Aunque se había quedado sin aliento ante el impacto de su imagen, estaba muy orgullosa por no haber dejado caer el trozo de queso que estaba comiendo. ¿Ves qué fácil? Podía hacerlo. Mirarlo directamente a los ojos y seguir hablando de manera coherente sin dejar caer el queso.

– Un jardín en el lago -propuso Sarah-. Eso solucionaría el problema. -Tomó un sorbo de sidra y le preguntó-: ¿Qué libros sueles leer?

– De todo tipo. Hace poco he releído El paraíso perdido y estoy pensando qué leer ahora. ¿Podrías hacerme una recomendación? Sé que formas parte de la Sociedad Literaria de Damas Londinenses.

Sarah casi escupió el sorbo de sidra.

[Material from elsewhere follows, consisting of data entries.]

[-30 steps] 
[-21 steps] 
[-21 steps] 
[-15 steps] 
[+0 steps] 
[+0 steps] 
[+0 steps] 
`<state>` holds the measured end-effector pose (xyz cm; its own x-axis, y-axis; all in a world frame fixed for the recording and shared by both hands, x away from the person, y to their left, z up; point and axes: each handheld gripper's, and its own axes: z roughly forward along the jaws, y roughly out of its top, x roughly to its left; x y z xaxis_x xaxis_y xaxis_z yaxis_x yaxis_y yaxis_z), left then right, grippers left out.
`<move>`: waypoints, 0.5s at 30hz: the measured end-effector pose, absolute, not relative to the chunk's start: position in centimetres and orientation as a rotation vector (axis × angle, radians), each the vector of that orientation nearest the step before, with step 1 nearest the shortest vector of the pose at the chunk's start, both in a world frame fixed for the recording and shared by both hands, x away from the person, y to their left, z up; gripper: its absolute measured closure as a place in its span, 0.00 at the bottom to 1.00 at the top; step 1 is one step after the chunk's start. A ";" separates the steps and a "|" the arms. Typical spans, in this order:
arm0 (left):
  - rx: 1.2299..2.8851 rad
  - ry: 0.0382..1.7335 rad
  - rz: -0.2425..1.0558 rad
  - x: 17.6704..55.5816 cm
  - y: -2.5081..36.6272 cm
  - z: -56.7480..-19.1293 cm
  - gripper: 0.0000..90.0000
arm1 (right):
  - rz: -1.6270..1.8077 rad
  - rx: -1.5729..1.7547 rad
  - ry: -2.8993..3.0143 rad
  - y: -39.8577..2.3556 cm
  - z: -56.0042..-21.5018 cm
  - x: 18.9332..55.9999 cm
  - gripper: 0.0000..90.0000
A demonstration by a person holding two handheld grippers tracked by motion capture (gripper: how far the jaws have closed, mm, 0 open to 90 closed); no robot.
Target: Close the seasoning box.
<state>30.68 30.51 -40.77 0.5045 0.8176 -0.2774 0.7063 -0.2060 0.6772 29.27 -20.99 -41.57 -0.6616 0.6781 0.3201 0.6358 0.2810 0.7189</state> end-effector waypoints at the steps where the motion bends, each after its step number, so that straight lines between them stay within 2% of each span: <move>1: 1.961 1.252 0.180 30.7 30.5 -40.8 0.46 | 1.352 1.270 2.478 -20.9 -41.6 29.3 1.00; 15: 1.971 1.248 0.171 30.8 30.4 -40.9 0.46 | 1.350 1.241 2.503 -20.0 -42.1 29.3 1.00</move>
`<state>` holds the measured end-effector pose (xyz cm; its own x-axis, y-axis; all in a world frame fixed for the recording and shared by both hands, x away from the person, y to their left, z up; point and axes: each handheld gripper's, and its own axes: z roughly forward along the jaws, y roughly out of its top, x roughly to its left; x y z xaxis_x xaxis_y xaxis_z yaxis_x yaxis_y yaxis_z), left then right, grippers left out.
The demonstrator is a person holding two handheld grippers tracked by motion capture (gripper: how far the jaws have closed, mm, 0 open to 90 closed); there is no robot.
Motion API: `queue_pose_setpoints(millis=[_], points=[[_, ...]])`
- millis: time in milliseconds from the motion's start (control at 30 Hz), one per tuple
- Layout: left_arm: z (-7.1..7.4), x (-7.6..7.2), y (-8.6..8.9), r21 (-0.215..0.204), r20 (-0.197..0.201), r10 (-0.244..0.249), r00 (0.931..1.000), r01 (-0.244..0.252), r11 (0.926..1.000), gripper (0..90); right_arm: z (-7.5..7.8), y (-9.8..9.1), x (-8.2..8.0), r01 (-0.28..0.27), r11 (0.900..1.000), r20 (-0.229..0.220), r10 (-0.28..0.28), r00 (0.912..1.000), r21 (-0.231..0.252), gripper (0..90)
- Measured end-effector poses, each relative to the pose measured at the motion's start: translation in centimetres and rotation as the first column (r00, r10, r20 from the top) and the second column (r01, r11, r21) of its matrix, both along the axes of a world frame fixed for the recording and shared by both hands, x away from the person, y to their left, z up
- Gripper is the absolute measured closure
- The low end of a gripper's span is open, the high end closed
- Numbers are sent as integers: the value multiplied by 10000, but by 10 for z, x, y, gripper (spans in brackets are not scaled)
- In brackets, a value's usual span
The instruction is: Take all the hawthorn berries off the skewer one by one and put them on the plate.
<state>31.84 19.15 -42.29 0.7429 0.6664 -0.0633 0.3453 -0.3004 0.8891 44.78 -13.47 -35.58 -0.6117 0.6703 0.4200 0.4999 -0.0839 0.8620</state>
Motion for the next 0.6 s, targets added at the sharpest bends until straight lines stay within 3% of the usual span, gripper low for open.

Después de tragar y toser varías veces, le preguntó:

– ¿Cómo sabes eso?

– Lady Julianne lo mencionó ayer en la cena. ¿Podrías decirme qué hace una Sociedad Literaria de Damas?

Santo Cielo. Sarah sentía cómo el rubor le subía lentamente por el pecho.

– Nosotras, hummm…, escogemos libros, los leemos y luego discutimos sobre ellos.

– ¿Qué clase de libros?

El rubor llegó a su cuello. Menos mal que no se había quitado el sombrero. Al menos el ala le proporcionaría alguna protección si el rubor subía aún más. Volviendo la mirada al lago, le dijo:

– Obras literarias. ¿Otro huevo?

– No, gracias.

Sintió la mirada de Matthew sobre ella, pero mantuvo la mirada fija en el agua.

– ¿Dónde crees que está Danforth? -preguntó ella.